Given records:
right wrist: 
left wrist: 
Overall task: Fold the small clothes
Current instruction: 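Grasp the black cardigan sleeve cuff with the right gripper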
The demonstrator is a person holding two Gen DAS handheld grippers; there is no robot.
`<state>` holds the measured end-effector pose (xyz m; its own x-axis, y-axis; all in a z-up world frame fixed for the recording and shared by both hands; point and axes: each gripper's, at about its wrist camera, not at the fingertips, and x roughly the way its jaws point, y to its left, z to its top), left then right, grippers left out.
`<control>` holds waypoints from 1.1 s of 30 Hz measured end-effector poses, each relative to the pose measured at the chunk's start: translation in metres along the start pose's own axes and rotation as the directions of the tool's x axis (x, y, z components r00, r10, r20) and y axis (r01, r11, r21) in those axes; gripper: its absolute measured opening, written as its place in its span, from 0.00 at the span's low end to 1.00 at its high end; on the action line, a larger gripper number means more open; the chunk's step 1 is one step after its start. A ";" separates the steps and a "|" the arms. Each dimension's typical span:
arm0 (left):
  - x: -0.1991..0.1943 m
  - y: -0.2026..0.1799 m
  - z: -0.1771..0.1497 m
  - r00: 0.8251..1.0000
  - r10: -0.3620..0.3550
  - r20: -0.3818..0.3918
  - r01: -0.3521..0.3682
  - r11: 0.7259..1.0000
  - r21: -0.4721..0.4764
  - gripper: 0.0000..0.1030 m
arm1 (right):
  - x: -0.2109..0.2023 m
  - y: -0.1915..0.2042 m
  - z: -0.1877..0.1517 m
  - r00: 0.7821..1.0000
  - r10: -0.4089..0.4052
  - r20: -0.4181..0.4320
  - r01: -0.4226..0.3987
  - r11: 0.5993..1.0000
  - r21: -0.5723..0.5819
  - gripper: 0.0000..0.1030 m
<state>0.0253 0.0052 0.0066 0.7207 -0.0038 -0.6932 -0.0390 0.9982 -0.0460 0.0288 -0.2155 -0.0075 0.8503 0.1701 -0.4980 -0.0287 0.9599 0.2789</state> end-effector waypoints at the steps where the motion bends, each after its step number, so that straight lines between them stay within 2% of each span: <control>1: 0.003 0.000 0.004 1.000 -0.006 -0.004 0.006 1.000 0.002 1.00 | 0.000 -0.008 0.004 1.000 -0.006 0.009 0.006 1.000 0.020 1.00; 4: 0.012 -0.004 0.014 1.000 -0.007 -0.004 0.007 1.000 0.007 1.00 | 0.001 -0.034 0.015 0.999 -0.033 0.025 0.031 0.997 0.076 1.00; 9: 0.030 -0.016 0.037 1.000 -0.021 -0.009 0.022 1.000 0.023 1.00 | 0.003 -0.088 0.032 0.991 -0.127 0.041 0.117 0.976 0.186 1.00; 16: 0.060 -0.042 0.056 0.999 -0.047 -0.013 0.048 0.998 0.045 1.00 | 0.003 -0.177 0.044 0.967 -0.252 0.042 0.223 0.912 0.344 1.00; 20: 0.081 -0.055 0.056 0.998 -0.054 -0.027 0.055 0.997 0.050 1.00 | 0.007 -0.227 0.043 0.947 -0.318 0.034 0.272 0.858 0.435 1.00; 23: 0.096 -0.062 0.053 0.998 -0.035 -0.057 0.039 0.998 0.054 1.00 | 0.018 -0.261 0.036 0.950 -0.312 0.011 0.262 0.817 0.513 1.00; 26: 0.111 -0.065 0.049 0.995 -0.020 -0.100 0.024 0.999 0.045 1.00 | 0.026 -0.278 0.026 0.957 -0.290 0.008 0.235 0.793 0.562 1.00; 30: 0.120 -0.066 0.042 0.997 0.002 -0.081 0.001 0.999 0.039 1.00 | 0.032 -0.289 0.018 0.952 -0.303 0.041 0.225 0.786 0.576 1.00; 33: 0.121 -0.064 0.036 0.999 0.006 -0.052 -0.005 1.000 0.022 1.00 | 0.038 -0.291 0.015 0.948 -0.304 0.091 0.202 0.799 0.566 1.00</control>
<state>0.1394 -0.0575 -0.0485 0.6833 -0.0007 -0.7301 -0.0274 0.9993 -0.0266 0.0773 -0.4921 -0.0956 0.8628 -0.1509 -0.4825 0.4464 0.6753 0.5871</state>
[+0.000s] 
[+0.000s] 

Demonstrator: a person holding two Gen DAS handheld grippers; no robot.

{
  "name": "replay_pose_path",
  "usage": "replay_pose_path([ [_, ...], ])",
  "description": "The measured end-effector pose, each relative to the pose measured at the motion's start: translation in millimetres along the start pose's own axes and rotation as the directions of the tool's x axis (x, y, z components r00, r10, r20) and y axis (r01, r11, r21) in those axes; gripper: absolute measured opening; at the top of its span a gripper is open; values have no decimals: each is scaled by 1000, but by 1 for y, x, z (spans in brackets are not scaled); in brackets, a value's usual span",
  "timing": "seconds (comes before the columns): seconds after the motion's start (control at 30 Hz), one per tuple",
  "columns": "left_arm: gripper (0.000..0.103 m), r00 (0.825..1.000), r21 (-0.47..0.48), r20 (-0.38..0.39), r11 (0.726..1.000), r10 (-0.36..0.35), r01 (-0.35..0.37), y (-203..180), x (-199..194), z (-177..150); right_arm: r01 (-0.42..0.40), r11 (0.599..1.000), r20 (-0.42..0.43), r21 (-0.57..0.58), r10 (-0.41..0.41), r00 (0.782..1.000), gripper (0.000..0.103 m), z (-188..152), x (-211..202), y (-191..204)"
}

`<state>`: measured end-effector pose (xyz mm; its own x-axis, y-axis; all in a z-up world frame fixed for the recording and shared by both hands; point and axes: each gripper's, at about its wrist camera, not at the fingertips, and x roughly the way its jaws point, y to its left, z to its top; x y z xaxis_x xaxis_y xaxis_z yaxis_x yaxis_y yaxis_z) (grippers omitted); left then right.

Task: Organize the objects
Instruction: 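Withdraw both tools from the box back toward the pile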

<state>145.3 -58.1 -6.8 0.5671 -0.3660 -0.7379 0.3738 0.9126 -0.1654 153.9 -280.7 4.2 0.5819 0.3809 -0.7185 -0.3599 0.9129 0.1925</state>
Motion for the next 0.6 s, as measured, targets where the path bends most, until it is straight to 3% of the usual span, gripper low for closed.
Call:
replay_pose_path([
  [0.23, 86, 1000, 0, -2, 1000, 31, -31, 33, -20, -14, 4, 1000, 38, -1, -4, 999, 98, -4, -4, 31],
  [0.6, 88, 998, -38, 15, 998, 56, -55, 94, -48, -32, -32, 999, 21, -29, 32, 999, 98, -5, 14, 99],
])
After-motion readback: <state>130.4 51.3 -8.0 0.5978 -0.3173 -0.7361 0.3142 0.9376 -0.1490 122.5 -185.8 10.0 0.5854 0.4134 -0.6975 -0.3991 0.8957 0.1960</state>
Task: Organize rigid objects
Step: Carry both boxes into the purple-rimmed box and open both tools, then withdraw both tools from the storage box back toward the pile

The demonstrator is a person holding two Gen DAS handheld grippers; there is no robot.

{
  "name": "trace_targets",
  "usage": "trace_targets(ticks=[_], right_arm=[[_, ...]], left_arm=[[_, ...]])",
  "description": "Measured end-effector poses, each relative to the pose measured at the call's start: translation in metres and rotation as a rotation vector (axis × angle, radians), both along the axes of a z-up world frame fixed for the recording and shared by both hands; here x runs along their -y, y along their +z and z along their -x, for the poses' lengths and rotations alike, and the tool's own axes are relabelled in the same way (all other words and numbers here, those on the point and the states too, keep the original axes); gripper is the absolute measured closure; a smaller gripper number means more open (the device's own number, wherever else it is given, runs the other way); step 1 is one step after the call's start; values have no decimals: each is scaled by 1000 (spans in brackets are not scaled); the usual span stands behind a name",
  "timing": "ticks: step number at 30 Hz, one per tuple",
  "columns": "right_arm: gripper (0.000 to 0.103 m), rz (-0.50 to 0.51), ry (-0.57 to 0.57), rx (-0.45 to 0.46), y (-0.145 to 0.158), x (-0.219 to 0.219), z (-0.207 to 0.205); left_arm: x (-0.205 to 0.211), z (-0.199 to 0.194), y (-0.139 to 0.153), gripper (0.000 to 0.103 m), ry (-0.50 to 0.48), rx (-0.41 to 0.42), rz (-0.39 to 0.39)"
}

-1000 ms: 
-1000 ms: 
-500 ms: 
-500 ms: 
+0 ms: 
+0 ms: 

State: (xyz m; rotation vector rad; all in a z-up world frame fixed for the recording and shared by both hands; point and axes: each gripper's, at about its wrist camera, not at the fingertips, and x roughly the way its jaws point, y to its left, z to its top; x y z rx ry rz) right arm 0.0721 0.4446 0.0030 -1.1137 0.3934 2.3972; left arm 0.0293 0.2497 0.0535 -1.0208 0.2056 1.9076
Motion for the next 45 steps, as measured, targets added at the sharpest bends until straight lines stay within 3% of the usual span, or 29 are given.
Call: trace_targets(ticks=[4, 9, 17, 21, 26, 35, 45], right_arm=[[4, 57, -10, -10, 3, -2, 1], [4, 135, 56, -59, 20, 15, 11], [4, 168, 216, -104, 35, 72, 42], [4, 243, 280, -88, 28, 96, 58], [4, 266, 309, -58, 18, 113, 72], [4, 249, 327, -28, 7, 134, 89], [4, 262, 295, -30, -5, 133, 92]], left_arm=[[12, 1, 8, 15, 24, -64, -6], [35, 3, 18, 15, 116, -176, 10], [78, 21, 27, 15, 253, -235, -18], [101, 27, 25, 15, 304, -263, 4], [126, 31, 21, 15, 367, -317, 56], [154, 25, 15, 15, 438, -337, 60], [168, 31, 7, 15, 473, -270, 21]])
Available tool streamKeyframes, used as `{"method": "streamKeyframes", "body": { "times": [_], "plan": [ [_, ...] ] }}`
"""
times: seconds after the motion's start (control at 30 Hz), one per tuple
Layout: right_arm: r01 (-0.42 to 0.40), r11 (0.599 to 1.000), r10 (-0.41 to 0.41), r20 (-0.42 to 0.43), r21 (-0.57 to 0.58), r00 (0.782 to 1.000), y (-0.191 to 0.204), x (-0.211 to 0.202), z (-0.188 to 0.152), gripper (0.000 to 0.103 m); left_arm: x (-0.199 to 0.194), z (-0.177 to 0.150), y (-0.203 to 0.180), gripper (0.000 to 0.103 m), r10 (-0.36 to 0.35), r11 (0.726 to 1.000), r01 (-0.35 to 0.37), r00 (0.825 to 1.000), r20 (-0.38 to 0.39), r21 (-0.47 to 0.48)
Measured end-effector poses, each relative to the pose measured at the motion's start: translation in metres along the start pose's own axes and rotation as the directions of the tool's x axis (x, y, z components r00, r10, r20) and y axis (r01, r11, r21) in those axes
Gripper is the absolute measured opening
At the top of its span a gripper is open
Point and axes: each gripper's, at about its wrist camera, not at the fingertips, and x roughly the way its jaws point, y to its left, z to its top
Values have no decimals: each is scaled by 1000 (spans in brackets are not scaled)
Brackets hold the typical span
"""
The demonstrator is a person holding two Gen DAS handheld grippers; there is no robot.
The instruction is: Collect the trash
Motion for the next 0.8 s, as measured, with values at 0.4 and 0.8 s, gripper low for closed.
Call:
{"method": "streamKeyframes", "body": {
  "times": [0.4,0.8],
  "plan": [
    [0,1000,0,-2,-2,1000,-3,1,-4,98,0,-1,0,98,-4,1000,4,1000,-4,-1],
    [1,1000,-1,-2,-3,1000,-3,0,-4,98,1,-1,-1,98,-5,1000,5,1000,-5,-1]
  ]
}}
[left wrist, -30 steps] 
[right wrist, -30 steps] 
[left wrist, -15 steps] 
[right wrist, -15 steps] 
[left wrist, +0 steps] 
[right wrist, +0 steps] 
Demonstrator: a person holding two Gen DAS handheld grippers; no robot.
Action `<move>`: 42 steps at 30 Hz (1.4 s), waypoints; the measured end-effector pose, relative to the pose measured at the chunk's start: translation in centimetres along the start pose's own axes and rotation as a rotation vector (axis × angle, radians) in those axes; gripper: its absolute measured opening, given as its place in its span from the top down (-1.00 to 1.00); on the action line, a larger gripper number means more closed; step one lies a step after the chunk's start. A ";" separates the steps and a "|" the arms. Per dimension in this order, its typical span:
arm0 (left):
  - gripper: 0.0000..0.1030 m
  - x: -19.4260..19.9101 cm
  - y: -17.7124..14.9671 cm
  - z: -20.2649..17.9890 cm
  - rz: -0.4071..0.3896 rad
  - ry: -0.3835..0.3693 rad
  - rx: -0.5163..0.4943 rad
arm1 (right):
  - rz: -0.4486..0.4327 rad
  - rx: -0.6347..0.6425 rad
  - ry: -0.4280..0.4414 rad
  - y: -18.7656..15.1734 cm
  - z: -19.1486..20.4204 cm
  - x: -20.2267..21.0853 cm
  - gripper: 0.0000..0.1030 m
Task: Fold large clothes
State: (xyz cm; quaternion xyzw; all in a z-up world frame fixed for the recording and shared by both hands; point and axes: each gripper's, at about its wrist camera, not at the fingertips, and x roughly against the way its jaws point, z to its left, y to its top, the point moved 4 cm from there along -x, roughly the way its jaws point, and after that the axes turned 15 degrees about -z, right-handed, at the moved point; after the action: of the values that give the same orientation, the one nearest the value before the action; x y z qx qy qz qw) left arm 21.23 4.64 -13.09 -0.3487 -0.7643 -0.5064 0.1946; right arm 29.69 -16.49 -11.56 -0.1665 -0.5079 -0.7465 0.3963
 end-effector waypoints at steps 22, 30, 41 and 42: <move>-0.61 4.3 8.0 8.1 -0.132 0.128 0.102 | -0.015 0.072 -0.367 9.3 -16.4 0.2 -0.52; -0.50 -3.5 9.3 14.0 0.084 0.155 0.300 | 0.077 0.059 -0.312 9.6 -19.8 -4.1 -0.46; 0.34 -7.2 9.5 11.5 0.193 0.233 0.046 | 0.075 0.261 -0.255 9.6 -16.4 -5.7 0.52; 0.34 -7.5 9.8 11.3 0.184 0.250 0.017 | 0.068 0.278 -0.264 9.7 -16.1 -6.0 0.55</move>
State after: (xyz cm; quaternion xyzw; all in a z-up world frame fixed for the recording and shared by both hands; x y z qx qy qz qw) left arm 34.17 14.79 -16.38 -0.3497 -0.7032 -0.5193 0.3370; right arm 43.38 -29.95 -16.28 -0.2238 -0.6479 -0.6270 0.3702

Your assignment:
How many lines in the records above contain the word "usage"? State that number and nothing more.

Response to the exercise:
2